Twist and Shout
While Lind quotes Lincoln's white supremacist statements out of context, he also tends to ignore or gloss over contrary or extenuating evidence. The reader of this book will not find any reference to an 1858 speech by Lincoln in which he declared: "Let us discard all this quibbling about this man and the other man, this race and that race and the other race being inferior, and therefore they must be placed in an inferior position.... Let us discard all these things, and...once more stand up declaring that all men are created equal." Almost absent from What Lincoln Believed is any discussion of Lincoln's commitment by 1863 to the enlistment of black soldiers in the Army, his praise for their contribution to Union victory and his belief that they had thereby earned equal citizenship. Lind does quote Lincoln's famous statement in 1863, read by millions, that if the North were to win the war "there will be some black men who can remember that, with silent tongue, and clenched teeth, and well-poised bayonet, they have helped mankind on to this great consummation; while, I fear, there will be some white ones, unable to forget that, with malignant heart, and deceitful speech, they have strove to hinder it." But Lind misses the main implication of these words--that black men who fought for the Union were more deserving of rights than white men who fought or spoke against it. Several times over the last two years of the war, Lincoln explicitly stated his belief that black veterans, along with literate blacks from civilian life, deserved the right to vote in postwar America. For Lind to acknowledge this belief, however, would undermine his continued insistence that Lincoln's preferred legacy was an all-white America purged of an African-American presence.

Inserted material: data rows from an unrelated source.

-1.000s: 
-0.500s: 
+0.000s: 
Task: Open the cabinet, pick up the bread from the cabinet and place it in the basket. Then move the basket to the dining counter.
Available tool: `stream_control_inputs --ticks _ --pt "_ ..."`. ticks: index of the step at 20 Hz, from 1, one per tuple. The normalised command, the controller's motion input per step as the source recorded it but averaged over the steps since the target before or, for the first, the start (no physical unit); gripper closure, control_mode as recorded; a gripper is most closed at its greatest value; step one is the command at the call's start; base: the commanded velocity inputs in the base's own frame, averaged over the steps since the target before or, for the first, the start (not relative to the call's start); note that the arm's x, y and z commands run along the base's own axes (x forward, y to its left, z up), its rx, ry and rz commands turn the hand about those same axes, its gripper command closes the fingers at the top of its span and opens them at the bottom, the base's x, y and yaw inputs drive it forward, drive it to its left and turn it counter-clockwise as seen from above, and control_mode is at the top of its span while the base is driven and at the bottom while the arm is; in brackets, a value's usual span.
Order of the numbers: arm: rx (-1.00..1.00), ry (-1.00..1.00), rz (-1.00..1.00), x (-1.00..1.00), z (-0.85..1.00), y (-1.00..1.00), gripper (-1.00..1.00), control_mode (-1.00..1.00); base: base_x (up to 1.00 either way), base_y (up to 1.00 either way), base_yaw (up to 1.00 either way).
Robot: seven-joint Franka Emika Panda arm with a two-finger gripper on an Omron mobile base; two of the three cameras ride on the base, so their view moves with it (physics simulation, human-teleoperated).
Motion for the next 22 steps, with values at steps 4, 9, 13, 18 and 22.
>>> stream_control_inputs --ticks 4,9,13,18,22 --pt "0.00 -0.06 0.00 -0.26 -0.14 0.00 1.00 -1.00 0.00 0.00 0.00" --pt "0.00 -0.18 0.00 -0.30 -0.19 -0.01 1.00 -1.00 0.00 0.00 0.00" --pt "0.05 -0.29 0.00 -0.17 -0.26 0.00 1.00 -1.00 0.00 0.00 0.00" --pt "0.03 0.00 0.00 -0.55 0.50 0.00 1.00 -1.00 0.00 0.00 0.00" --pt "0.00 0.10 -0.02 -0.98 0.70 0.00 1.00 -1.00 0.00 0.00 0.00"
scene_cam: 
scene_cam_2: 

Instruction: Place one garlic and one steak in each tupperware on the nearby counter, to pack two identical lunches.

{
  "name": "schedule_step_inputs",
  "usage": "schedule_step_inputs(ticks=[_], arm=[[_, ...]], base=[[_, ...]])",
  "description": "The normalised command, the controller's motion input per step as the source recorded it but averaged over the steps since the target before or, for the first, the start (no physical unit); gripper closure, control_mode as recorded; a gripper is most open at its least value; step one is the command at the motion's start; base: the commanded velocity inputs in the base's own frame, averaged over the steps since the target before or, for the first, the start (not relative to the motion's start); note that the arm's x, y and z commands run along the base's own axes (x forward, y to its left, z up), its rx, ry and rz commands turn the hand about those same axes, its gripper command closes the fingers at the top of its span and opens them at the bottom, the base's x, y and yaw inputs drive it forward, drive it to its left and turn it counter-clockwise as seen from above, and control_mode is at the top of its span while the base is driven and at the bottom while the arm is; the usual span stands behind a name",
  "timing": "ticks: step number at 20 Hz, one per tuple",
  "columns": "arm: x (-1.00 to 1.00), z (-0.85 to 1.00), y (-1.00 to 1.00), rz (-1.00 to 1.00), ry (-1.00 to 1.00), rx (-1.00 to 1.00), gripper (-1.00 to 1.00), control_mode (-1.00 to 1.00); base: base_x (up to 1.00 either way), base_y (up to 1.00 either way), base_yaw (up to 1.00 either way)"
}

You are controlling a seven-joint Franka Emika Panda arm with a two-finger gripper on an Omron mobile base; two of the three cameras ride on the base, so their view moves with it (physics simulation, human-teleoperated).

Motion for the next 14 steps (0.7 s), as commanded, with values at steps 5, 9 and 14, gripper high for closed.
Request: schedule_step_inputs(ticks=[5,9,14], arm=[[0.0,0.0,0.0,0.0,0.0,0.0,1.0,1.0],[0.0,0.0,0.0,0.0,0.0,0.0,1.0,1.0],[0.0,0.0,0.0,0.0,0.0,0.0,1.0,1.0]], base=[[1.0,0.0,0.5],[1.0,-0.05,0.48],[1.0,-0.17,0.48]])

By either misreading evidence or by relying on untenable evidence, Lind misunderstands Lincoln's position on the issue of emancipation in 1862 and on Reconstruction in 1865. In July 1862 Congress passed a bill that confiscated the property (including slaves) of Confederates as a punishment for treason. Lincoln threatened to veto the legislation on technical grounds and because it violated the constitutional ban on bills of attainder. Lind mistakenly claims that the basis of Lincoln's objection was that the act "permanently deprived slave owners of their property without compensation." This is false. In his threatened veto message Lincoln explicitly endorsed permanent freedom for confiscated slaves; his objection concerned permanent confiscation of real property (slaves were chattel property), to which the bill of attainder clause in the Constitution applied. Congress modified the law to meet Lincoln's objections, whereupon he signed it. And while getting this matter wrong, Lind also neglects to mention that at precisely this time (July 1862), Lincoln wrote and presented to the Cabinet the first draft of his Emancipation Proclamation, which declared that slaves in rebellious states shall "forever be free."
Lind's treatment of Lincoln's conception of Reconstruction illustrates many of the problems of evidence, and its interpretation, that plague this book. "If Lincoln had lived," he writes, "it is unlikely that he woud have supported anything like the Fourteenth and Fifteenth Amendments." As evidence for such an assertion, Lind cites an article in the New York Times from August 28, 1860! Lincoln "declares his opposition to negro suffrage," reported the Times, "and to everything looking towards placing negroes upon a footing of political and social equality with the whites; but he asserts for them a perfect equality of civil and personal rights under the Constitution." To cite a secondhand statement from 1860 to describe what Lincoln might or might have done after 1865 is a perfect illustration of how not to write history. Moreover, the Fourteenth and Fifteenth amendments had nothing to do with social equality; the Fourteenth in 1868 mandated precisely the equality of civil and personal rights that, according to the Times, Lincoln had supported in 1860. And during the last year of the Civil War Lincoln moved step by step toward support for black voting rights, which the Fifteenth Amendment stipulated in 1870.
In what turned out to be his last public speech, on April 11, 1865, Lincoln discussed the question of Reconstruction before a crowd that had gathered at the White House to celebrate (most of them, at least) Robert E. Lee's surrender at Appomattox two days earlier. Looking toward the future, Lincoln expressed a preference for enfranchisement of literate freedmen and black Union army veterans in the postwar South. He also promised an announcement, in the near future, of his new policy for restoration of the South to the Union. "That means nigger citizenship," snarled John Wilkes Booth to a companion in the crowd. "Now, by God, I'll put him through.... That is the last speech he will ever make." Like Martin Luther King Jr. a century later, Lincoln was murdered by an instrument of the very idea of white supremacy that this flawed book would have us believe formed the core of his beliefs.